Caution: Limited data available.  Consultation with CliniCall is required.

Furosemide inhibits the reabsorption of sodium and chloride in the ascending loop of Henle, as well as the proximal and distal tubules.  

Cardiovascular: Necrotizing angiitis, orthostatic hypotension, thrombophlebitis

Dermatologic: Acute generalized exanthematous pustulosis, bulla (hemorrhagic), bullous pemphigoid, erythema multiforme , exfoliative dermatitis, lichenoid eruption, pruritus, skin photosensitivity, skin rash, Stevens-Johnson syndrome , toxic epidermal necrolysis, urticaria.

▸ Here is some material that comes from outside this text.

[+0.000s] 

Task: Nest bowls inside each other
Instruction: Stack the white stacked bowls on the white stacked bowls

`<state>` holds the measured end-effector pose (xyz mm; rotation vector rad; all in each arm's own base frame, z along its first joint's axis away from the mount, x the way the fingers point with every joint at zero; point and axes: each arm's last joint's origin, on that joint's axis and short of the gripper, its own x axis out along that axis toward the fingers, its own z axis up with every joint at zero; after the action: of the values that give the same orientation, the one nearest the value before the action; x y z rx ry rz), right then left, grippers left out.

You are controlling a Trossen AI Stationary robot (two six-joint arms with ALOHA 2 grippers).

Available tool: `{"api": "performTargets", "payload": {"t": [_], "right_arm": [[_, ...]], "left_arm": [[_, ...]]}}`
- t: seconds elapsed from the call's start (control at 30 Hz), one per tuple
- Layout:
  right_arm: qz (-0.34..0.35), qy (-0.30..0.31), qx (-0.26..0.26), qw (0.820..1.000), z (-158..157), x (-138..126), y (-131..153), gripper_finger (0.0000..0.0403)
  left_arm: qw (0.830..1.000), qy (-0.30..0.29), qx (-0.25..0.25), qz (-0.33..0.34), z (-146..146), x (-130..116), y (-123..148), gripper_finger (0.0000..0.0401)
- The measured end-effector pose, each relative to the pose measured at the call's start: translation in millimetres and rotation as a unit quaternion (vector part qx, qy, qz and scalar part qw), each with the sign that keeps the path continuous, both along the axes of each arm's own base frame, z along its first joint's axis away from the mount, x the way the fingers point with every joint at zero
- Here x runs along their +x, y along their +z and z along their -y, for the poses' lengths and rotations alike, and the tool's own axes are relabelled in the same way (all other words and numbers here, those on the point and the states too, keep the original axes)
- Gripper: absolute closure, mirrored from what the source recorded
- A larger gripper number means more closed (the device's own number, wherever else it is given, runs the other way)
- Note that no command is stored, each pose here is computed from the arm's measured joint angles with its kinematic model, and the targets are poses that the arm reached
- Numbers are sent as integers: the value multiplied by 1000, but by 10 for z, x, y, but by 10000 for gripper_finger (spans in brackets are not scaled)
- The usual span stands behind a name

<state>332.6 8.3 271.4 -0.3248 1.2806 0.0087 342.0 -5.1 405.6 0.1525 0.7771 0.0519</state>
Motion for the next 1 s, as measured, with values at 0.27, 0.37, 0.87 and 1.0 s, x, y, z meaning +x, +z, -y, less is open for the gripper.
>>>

Endocrine & metabolic: Glycosuria, hyperglycemia, hyperuricemia, hypocalcemia, hypochloremic alkalosis, hypokalemia, hypomagnesemia, hypovolemia, increased serum cholesterol, increased serum triglycerides

Gastrointestinal: Abdominal cramps, anorexia, constipation, diarrhea, gastric irritation, nausea, oral irritation, pancreatitis, vomiting

Genitourinary: Bladder spasm

Hematologic & oncologic: Agranulocytosis, anemia, aplastic anemia, hemolytic anemia, leukopenia, purpuric disease, thrombocytopenia 

Hepatic: Hepatic encephalopathy, increased liver enzymes, intrahepatic cholestatic jaundice

Hypersensitivity: Anaphylactic shock, anaphylaxis, angioedema, nonimmune anaphylaxis

Immunologic: Drug reaction with eosinophilia and systemic symptoms

Nervous system: Dizziness, headache, paresthesia, restlessness, vertigo

Neuromuscular & skeletal: Asthenia, muscle spasm

Ophthalmic: Blurred vision, xanthopsia

Otic: Deafness, tinnitus 

Renal: Acute kidney injury, calcium nephrolithiasis (pediatric patients), interstitial nephritis (allergic) (Jennings 1986), nephrolithiasis (pediatric patients)

Miscellaneous: Fever 

 

Source: Furosemide. In: Lexicomp Online, UpToDate, Waltham, MA. (Accessed November 20, 2020.) 

  • If given in excessive amounts, furosemide can lead to profound diuresis, causing fluid and electrolyte depletion.  Supervise therapy closely.  
  • Monitor fluid status and renal function to prevent oliguria, azotemia, and increases in BUN and creatinine. 

May enhance the hypotensive effect of angiotensin-converting enzyme inhibitors.

Beta-2 adrenergic agonists may enhance the hypokalemic effect of loop diuretics, including furosemide.

Non-steroidal anti-inflammatory agents may diminish the effectiveness of loop diuretic.  

Opioid agonists may enhance the toxic effects of diuretics, and diminish their therapeutic effectiveness.